Harbor station opened in December 1977 to serve a new apartment complex (now The Heights at Cape Ann) located on a bluff above the tracks. Several short turn trains (which had formerly terminated at Manchester but ran to an interlocking just west of Gloucester to switch tracks for the inbound journey) were extended to Harbor at that time. Several trips, including the short turns, were cut in September 1979. On January 30, 1981, service to nearby West Gloucester was discontinued during a round of budget cuts, leaving Harbor as the only station serving the area.

The station was never heavily used - an April 1983 count showed just 35 daily boardings. On November 16, 1984, a fire destroyed Beverly Draw, which connects Salem and Beverly Depot on the line.

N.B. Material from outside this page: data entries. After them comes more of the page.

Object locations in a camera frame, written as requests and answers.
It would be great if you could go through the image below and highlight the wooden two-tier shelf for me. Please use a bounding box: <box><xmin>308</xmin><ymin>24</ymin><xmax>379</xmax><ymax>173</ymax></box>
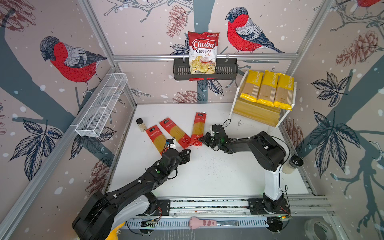
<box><xmin>229</xmin><ymin>70</ymin><xmax>291</xmax><ymax>133</ymax></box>

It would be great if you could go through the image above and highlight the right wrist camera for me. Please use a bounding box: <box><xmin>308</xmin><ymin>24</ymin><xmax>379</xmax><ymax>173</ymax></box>
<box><xmin>211</xmin><ymin>125</ymin><xmax>222</xmax><ymax>137</ymax></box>

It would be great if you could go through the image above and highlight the black hanging wire basket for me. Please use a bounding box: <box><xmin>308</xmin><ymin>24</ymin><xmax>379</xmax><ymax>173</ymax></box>
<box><xmin>173</xmin><ymin>58</ymin><xmax>238</xmax><ymax>81</ymax></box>

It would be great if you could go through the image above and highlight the clear tape roll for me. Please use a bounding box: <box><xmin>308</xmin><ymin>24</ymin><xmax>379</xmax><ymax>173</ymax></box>
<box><xmin>305</xmin><ymin>219</ymin><xmax>337</xmax><ymax>240</ymax></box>

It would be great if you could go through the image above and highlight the spice jar black lid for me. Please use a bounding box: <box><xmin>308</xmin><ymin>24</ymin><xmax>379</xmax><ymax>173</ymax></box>
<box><xmin>136</xmin><ymin>118</ymin><xmax>147</xmax><ymax>132</ymax></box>
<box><xmin>282</xmin><ymin>156</ymin><xmax>304</xmax><ymax>175</ymax></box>

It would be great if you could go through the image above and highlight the yellow pasta bag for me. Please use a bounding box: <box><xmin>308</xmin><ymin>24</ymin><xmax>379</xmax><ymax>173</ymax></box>
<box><xmin>257</xmin><ymin>71</ymin><xmax>279</xmax><ymax>107</ymax></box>
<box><xmin>240</xmin><ymin>70</ymin><xmax>264</xmax><ymax>103</ymax></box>
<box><xmin>274</xmin><ymin>74</ymin><xmax>295</xmax><ymax>111</ymax></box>

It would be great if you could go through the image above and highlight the Chuba cassava chips bag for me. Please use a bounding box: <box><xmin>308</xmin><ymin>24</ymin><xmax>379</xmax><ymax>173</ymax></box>
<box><xmin>188</xmin><ymin>32</ymin><xmax>220</xmax><ymax>75</ymax></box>

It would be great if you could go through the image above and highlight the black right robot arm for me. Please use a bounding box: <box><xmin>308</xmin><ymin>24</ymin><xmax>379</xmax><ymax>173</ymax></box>
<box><xmin>199</xmin><ymin>125</ymin><xmax>287</xmax><ymax>213</ymax></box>

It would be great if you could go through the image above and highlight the yellow plush toy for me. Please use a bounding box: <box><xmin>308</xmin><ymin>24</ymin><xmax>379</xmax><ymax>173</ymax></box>
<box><xmin>106</xmin><ymin>223</ymin><xmax>125</xmax><ymax>240</ymax></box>

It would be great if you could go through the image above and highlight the pink handled scraper tool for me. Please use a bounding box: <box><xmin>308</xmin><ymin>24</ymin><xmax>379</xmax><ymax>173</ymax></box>
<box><xmin>189</xmin><ymin>217</ymin><xmax>240</xmax><ymax>230</ymax></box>

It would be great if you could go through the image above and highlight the red spaghetti bag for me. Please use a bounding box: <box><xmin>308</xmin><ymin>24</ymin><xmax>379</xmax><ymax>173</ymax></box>
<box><xmin>190</xmin><ymin>113</ymin><xmax>207</xmax><ymax>147</ymax></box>
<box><xmin>146</xmin><ymin>125</ymin><xmax>167</xmax><ymax>155</ymax></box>
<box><xmin>160</xmin><ymin>118</ymin><xmax>191</xmax><ymax>149</ymax></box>

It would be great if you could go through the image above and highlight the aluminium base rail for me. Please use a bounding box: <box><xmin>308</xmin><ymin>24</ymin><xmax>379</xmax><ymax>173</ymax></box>
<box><xmin>111</xmin><ymin>195</ymin><xmax>335</xmax><ymax>230</ymax></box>

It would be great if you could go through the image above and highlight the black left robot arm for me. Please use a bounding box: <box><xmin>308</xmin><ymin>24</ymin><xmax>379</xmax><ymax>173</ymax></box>
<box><xmin>72</xmin><ymin>149</ymin><xmax>191</xmax><ymax>240</ymax></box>

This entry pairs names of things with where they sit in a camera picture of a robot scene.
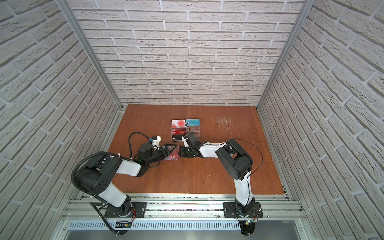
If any red leather card wallet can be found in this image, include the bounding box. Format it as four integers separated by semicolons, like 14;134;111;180
165;146;180;161

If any clear acrylic card display stand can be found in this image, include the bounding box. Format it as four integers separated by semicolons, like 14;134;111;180
171;120;201;143

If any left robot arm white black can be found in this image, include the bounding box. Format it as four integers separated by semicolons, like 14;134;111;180
71;141;177;216

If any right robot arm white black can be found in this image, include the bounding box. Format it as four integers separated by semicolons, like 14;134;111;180
180;133;255;215

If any black VIP card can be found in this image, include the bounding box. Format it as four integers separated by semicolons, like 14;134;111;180
172;135;183;142

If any red VIP card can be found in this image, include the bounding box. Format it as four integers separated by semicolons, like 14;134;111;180
172;129;186;135

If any white red circle card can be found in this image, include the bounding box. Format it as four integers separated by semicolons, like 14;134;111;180
171;120;186;128

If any teal VIP card in stand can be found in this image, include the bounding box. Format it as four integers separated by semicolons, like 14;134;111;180
186;119;201;127

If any small circuit board left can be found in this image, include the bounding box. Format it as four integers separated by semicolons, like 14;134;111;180
115;221;132;229

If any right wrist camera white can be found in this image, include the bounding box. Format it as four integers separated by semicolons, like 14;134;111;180
182;138;189;148

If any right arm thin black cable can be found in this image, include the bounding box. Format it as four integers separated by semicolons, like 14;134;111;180
184;121;264;178

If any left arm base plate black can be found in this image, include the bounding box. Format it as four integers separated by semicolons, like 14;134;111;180
104;202;147;218

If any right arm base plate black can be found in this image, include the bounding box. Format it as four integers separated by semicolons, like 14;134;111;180
223;202;264;219

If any aluminium mounting rail frame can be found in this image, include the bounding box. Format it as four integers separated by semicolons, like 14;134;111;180
49;191;316;240

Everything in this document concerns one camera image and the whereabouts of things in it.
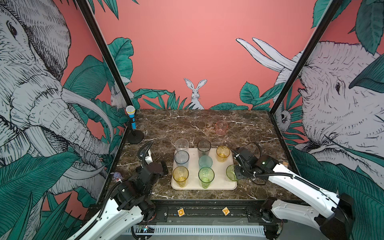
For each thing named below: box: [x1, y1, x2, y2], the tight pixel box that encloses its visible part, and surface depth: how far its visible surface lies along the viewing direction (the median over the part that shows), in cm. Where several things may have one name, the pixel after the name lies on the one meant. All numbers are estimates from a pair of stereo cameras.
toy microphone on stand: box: [126, 105, 144, 145], surface depth 102 cm
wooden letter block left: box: [177, 208, 185, 217], surface depth 76 cm
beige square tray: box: [171, 148, 237, 191], surface depth 85 cm
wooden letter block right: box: [222, 206, 231, 216], surface depth 76 cm
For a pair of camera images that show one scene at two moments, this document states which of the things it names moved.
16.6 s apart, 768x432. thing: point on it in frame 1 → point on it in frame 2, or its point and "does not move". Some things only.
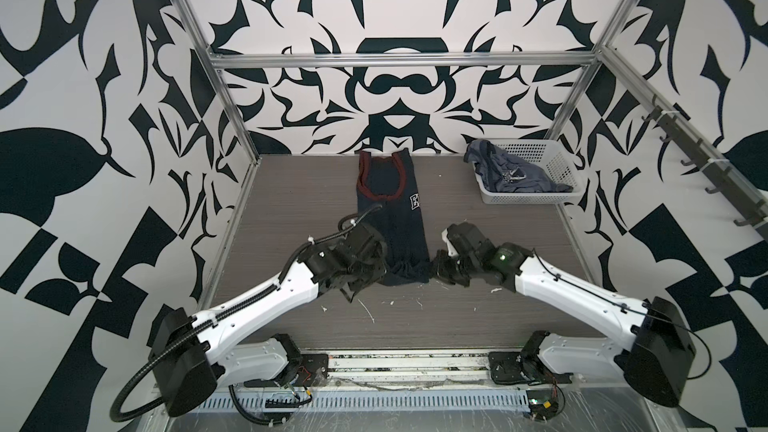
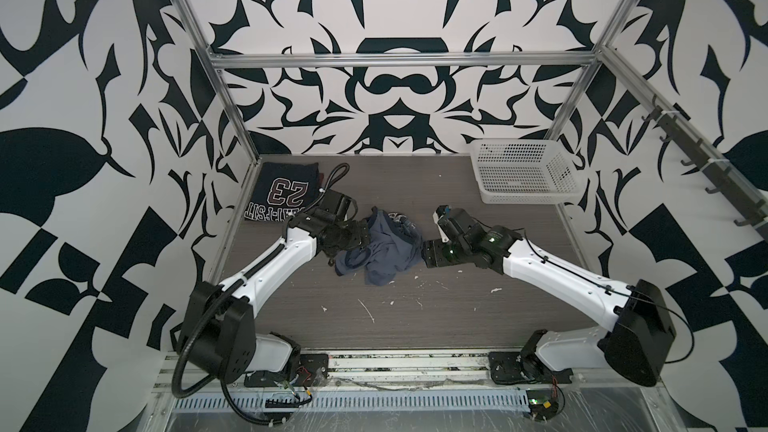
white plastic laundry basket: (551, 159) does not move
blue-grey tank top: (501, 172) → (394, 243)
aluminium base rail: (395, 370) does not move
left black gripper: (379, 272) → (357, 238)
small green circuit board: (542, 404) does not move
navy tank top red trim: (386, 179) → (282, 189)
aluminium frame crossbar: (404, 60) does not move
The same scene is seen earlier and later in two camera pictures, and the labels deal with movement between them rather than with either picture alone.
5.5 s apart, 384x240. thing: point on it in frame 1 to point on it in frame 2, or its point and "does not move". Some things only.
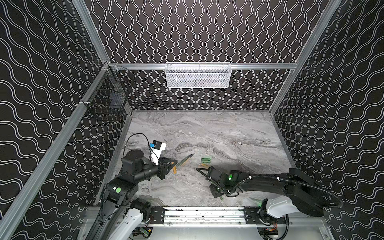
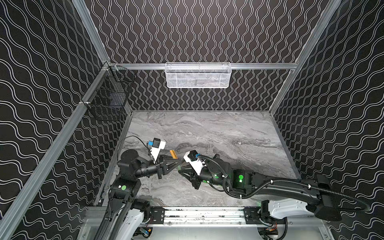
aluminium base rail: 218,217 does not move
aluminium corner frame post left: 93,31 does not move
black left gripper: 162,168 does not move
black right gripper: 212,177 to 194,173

A shuttle train continued to operate from Rockport to Beverly until January 7, 1985, when it was replaced by bus service. The locomotives used were then trucked to Danvers so they could be repaired at the MBTA's main maintenance facility. When service was restored on December 1, 1985, Harbor station remained closed. West Gloucester, which had more room for parking, reopened instead.

Harbor station consisted of a small shelter with no platforms; passengers boarded from a clearing next to the tracks. A paved path led from the rear of the apartment complex to the station area. Only the path and a small clearing around the concrete base of the shelter are still extant.